Financial markets are not like other markets, because the prices are themselves forecasts. They reflect expectations of returns and risk. According to the “efficient market hypothesis,” one cannot beat the wisdom of the crowd, because its collective intelligence already incorporates all available information. But while markets do incorporate incoming information rapidly, the hypothesis does not stand up to scrutiny. After all, the “wisdom” of the crowd is often revealed to be madness.

This makes sense when one accepts that investor beliefs about the future are loosely held, and prone to rapid swings from optimism to pessimism, resulting in booms and busts that leave consensus-minded forecasters trailing in their wake. And for their part, forecasters are prone to hedge their forecasts by saying that “times are unusually uncertain.” It is surprising how rarely this cliché gets challenged.

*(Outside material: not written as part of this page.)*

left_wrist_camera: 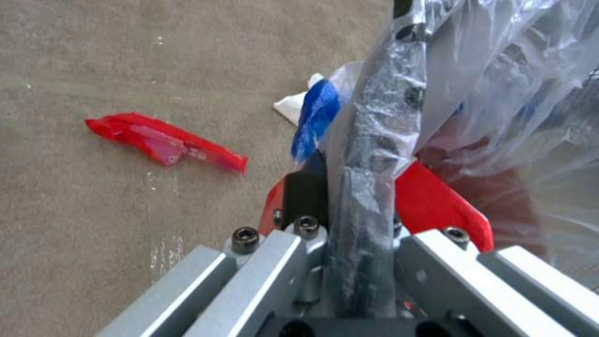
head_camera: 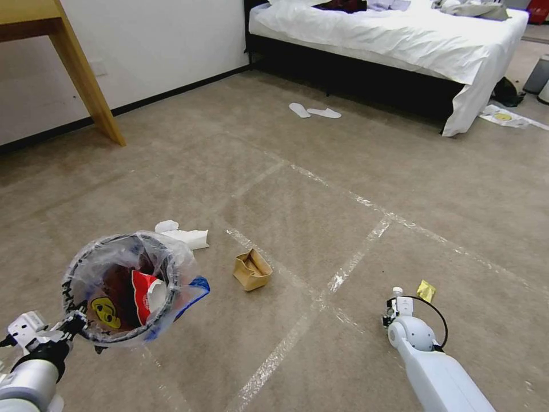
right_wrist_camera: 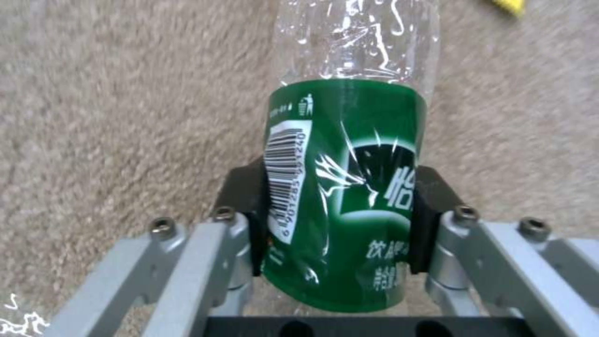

The world is beset by potential volatility

It is easy to forget that all eras have their own uncertainties. Today, the world is beset by potential volatility from digital technologies, political and social turmoil, unconventional monetary policies, financial fragilities, and regulatory change. But hindsight makes it easy to forget past sources of uncertainty, not least the existential threat of “mutually assured destruction” during the Cold War.

Because forecasters’ hand-wringing about “unusual uncertainty” has the practical effect of deterring risk-taking, it leads to a pessimistic outlook. Yet we should not forget that the darkest hour comes before the dawn. Positive surprises do happen.

This article by ING's Mark Cliffe was commissioned by Project Syndicate.